## Visualization of Topics

We are using pyLDAvis visualization by [Ben Mabey](https://github.com/bmabey/pyLDAvis) who adapted the original R package to Python.

pyLDAvis shows topics as circles in a 2D plot. This is an approximation of topic similarity. The more similar two topics are, the closer they will be in the plot. The size of the circle corresponds to the presence of the topic in the corpus.

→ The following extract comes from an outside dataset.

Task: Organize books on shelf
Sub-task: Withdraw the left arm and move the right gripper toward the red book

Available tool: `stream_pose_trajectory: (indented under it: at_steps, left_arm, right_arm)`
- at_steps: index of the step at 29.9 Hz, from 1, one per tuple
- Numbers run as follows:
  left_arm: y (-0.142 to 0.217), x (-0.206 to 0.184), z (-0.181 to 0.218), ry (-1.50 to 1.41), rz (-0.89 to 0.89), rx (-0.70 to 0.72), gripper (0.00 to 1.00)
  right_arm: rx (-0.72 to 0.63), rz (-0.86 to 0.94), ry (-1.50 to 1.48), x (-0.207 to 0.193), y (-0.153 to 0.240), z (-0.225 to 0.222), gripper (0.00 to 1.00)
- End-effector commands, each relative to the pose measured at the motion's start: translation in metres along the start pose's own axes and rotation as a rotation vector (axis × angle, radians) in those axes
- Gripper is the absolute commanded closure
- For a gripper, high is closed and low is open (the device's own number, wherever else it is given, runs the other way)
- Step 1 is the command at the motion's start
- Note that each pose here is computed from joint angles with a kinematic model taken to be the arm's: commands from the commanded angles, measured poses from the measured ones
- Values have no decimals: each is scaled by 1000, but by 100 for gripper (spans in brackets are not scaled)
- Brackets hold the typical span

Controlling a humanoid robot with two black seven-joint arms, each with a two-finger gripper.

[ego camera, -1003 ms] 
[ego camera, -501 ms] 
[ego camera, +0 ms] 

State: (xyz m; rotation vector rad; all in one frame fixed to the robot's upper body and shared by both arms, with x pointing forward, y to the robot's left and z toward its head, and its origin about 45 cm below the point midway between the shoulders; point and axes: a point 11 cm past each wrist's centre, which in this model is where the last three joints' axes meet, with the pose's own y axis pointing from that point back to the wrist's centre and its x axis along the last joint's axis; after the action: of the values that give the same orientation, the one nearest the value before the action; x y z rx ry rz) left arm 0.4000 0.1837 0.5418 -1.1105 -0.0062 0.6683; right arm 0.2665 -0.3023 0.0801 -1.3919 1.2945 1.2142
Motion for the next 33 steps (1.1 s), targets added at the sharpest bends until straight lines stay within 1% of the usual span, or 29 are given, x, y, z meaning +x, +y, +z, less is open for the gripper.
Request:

The visualization shows the top 30 most salient terms (not frequent!), where saliency refers to the importance of each word for the topic. If a word is frequent in a topic, but also in the entire corpus, it will get a lower saliency score than a word that is frequent in a topic alone. Conceptually, it is similar to TF-IDF.
If the topic is selected, it shows most relevant (frequent) terms in a selected topic. Relevance is similar to saliency. It is a weighted measure of term probability and lift, where lambda = 1 ranks only by probability of the term and lambda = 0 ranks only by lift (the ratio of a term’s probability within a topic to its marginal probability across the corpus).

In [13]:
import pickle
import pyLDAvis.gensim
from gensim.corpora import Dictionary
from gensim.models.ldamodel import LdaModel

In [9]:
# used to hush the warnings that appear in pyLDAvis
import warnings
warnings.filterwarnings("ignore")

Load the data saved in the previous step and prepare it for the visualization.

In [10]:
dictionary = Dictionary.load('Innovation/innov_dictionary.gensim')
corpus = pickle.load(open('Innovation/innov_corpus.pkl', 'rb'))
lda = LdaModel.load('Innovation/model5.gensim')

lda_display = pyLDAvis.gensim.prepare(lda, corpus, dictionary, sort_topics=False)

An interactive visualization of topics from LDA model.

You can select the topic manually by clicking on the circle in the plot or by selecting topic number in the control area at the top.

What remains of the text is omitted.